Erdoğan fürchtet eine Abspaltung
Der türkische Ministerpräsidenten Tayyip Erdoğan hatte zwar lange eine eher kurdenfreundliche Politik betrieben. Allerdings schwenkte er in den letzten Jahren mehr und mehr auf eine nationalistische Linie ein. Kulturelle und politische Eigenständigkeiten von Minderheiten tolerierte er nicht mehr. Verfolgungen und willkürliche Urteile der Gerichte liess er zu.

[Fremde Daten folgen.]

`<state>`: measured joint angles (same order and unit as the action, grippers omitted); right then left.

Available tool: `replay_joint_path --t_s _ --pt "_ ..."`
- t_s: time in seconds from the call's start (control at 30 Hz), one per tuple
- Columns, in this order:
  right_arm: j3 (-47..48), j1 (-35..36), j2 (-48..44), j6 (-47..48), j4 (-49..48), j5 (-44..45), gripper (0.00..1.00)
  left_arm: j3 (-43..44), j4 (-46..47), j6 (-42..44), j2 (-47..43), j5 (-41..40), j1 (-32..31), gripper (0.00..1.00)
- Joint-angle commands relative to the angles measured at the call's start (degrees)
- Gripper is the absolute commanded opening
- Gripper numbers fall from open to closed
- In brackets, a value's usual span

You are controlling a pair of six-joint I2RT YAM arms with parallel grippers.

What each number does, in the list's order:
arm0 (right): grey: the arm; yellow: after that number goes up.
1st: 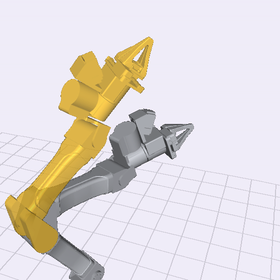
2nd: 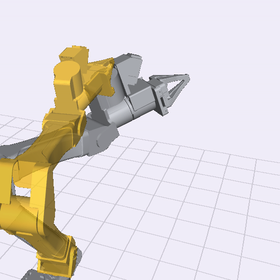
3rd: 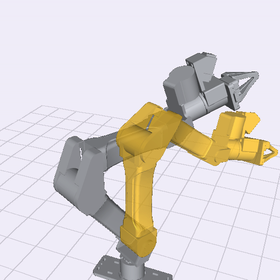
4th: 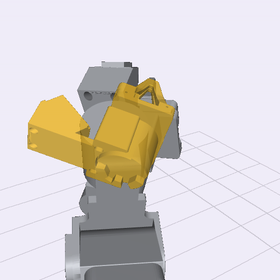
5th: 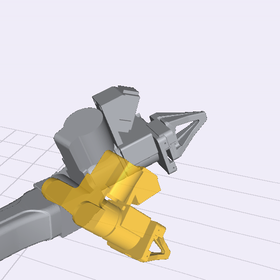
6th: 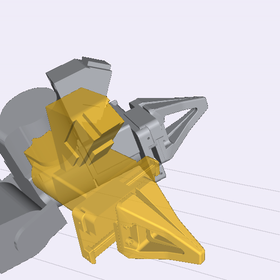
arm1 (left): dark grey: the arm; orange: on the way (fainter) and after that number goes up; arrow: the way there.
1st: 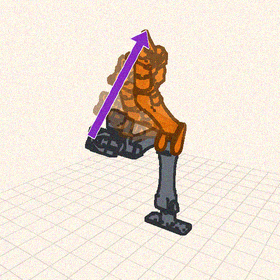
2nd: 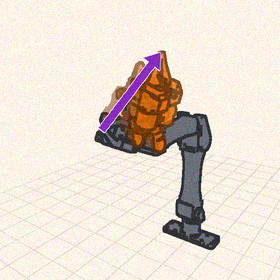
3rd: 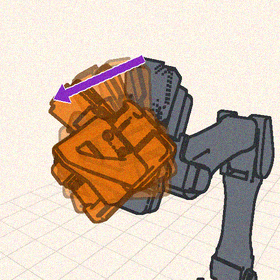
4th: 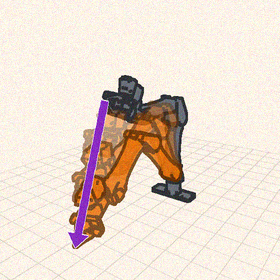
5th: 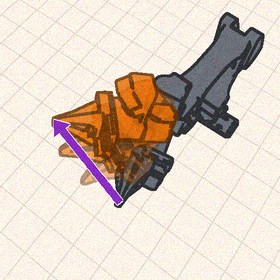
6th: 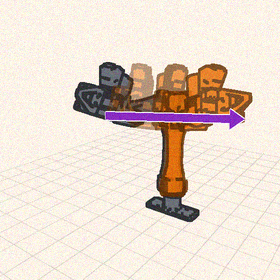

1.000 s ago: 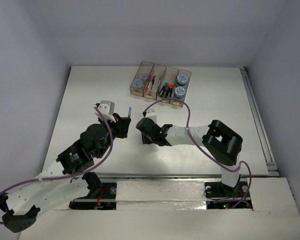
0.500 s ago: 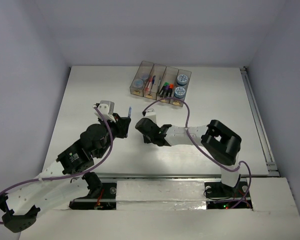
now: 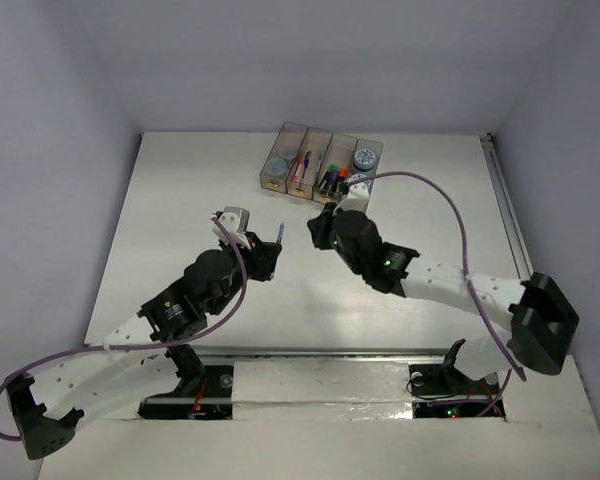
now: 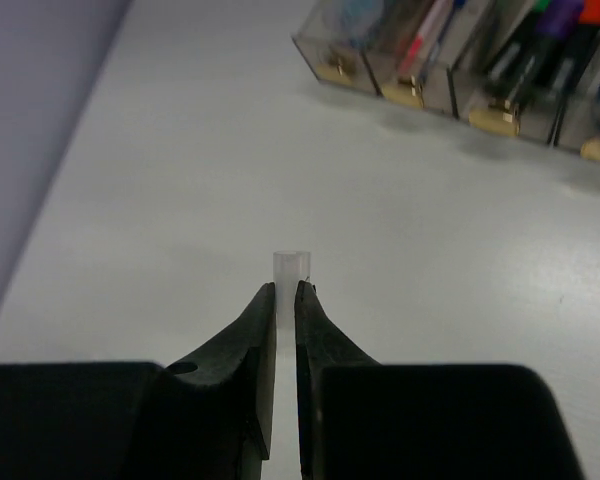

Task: Sort the stationery into containers
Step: Close the pen cap on the pen.

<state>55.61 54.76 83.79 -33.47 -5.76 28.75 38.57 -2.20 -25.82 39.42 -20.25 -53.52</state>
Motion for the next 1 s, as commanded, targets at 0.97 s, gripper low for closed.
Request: replay_joint_path --t_s 0.97 --pt "-9.0 -9.9 -11.4 -19.2 -28.2 -17.9 0.0 -4.3 20.4 1.6 5.8 12.5 0.2 0.0"
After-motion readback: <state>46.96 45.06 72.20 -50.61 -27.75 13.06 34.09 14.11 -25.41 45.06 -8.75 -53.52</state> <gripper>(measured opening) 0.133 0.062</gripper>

Erdoğan will den Kurden in seinem Land nicht mehr Rechte einräumen. Erst recht will er mit ihnen nicht über einen allfälligen Teilstaat reden. Zu gross ist die Angst vor einer Zersplitterung des Staates.
Zu den Bestrebungen der PKK
Die PKK kämpft seit fast drei Jahrzehnten für einen eigenen Kurden-Staat. Kurdische Organisationen beklagen eine systematische Diskriminierung ihrer Volksgruppe durch den türkischen Staat.
Bei den Auseinandersetzungen kamen bislang mehr als 40'000 Menschen um. Allein seit Juni vergangenen Jahres waren es nach Einschätzungen der Denkfabrik Crisis Group 800 Todesopfer, darunter 85 Zivilisten.
Die PKK wird von der Türkei, der Europäischen Union und den USA als terroristische Organisation eingestuft.
Neue Freundschaft mit Kurdistan
Paradoxerweise sind für die Türkei die Kurden in der autonomen Region im Irak derzeit in den Wirren der Region eher ein Ordnungs-, denn ein Störfaktor. Die Beziehungen zwischen den irakischen Kurden und Ankara sind so gut wie noch nie. Aus den ehemaligen Feinden sind inzwischen Freunde geworden.
Der Handel zwischen der Türkei und dem Irak blüht – für 11 Milliarden Dollar kaufte man gegenseitig Waren. Die meisten Geschäfte wickelte die Türkei mit Kurdistan ab. Denn die Kurden sind geschäftstüchtig, sie agieren frei von gewaltsamen Konflikten und profitieren von den Erlösen des Erdöls.
Türkei: Handel ja, Unabhängigkeit nein
Die Türkei honoriert die Wirtschaftstüchtigkeit der irakischen Kurden, würde gleichzeitig aber nie eine Abspaltung des autonomen kurdischen irakischen Teilstaates vom übrigen Irak befürworten. Den Unabhängigkeitsbestrebungen der Kurden in der Region will Erdogan nach wie vor entschlossen entgegen treten.
Jüngst deutete er an, dass die Türkei mit Luftangriffen auf Stellungen der Kurden-Rebellen in Syrien reagieren könnte. Eine neue Front wäre damit eröffnet.